# Strange black ore



## urbanminer (Nov 8, 2012)

Found an old test pit in NM that had a vein of this black ore running through the middle of it. It is non-magnetic, has a black streak and does not seem to have a significant amount of weight for it's size. I plan on having an assay done here in the near future, but appreciate any of your thoughts.

Marc


----------



## butcher (Nov 8, 2012)

Looks just like a rock to me :lol: 

http://www.scribd.com/doc/15247849/You-Can-Smelt-Too


----------



## Platdigger (Nov 8, 2012)

Oh, but such a pretty one.


----------



## urbanminer (Nov 8, 2012)

Here's another pic of a different rock.

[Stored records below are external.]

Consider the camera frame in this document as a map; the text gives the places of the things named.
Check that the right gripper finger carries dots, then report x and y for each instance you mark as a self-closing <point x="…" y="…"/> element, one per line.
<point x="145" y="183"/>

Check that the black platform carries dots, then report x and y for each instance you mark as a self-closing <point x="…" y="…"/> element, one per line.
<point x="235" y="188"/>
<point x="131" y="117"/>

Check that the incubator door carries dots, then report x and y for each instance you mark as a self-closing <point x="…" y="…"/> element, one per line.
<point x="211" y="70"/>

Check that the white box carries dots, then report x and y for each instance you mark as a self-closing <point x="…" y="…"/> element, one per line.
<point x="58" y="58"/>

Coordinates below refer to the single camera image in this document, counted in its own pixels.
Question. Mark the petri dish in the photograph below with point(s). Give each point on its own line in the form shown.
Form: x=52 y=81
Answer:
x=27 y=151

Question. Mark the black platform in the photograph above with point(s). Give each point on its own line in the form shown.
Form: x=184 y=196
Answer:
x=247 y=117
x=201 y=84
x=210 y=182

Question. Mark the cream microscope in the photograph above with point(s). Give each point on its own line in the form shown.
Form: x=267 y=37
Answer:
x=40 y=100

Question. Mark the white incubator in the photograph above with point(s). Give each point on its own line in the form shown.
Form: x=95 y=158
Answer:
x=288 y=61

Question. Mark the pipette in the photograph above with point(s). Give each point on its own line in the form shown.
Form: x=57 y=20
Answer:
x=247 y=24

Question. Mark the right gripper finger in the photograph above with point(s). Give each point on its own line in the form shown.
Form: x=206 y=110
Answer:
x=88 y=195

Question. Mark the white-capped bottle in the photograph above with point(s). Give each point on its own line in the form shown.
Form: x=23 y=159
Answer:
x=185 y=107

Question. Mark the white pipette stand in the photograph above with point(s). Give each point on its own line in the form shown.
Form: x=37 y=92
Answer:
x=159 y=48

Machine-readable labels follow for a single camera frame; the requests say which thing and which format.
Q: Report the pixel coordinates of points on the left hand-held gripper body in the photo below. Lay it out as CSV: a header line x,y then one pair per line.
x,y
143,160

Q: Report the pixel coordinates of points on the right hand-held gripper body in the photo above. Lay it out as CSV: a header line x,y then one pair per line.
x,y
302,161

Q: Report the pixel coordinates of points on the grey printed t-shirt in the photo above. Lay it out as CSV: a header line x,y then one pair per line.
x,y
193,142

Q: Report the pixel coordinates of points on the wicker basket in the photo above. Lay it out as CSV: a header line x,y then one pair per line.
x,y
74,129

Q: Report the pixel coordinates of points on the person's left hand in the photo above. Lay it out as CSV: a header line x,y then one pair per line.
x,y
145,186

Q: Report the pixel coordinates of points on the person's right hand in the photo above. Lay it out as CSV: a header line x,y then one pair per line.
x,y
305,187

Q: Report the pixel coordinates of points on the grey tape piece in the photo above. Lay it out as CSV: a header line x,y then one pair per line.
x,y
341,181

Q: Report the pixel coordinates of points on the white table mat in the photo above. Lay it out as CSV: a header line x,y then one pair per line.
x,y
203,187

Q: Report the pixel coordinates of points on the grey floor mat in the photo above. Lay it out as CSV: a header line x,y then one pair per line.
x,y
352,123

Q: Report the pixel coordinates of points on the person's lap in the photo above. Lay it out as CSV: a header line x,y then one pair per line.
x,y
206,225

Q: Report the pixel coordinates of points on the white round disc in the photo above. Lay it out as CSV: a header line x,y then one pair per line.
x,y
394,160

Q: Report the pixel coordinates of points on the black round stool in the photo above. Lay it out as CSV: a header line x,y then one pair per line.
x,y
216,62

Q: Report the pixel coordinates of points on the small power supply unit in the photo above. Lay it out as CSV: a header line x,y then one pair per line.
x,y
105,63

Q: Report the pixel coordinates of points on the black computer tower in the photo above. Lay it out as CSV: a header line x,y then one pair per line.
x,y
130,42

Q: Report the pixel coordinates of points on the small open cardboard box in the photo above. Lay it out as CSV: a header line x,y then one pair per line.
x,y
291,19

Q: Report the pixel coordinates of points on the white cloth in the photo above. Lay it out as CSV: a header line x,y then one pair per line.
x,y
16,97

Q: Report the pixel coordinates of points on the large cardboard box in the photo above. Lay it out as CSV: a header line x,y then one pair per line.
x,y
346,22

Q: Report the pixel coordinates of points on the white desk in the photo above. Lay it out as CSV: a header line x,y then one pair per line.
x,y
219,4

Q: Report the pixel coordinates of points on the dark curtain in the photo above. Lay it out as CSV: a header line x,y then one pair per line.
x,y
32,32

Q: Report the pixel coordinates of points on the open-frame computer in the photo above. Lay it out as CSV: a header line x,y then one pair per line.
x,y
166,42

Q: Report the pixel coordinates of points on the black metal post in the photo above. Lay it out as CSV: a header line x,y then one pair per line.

I couldn't figure out how to do more than 1 pic per post. This one doesn't have the formations as the other, but seems to be more solid.


----------



## g_axelsson (Nov 9, 2012)

Just a guess... a weathered sulphide vein where pyrite has turned into iron oxide and hydroxides (ie rust). A lot of the original material has been weathered out and left the vein with this hollow and irregular material. The black streaks are from remnants of sulphides still embedded in the more massive parts.

I would suspect that deeper down (depending on the local geology) you would find the massive vein with fresh material. That could actually hold less of values as the weathering process could concentrate the values in the weathered part. I've heard about some gold mines in Australia (owned by Boliden) that saw that effect.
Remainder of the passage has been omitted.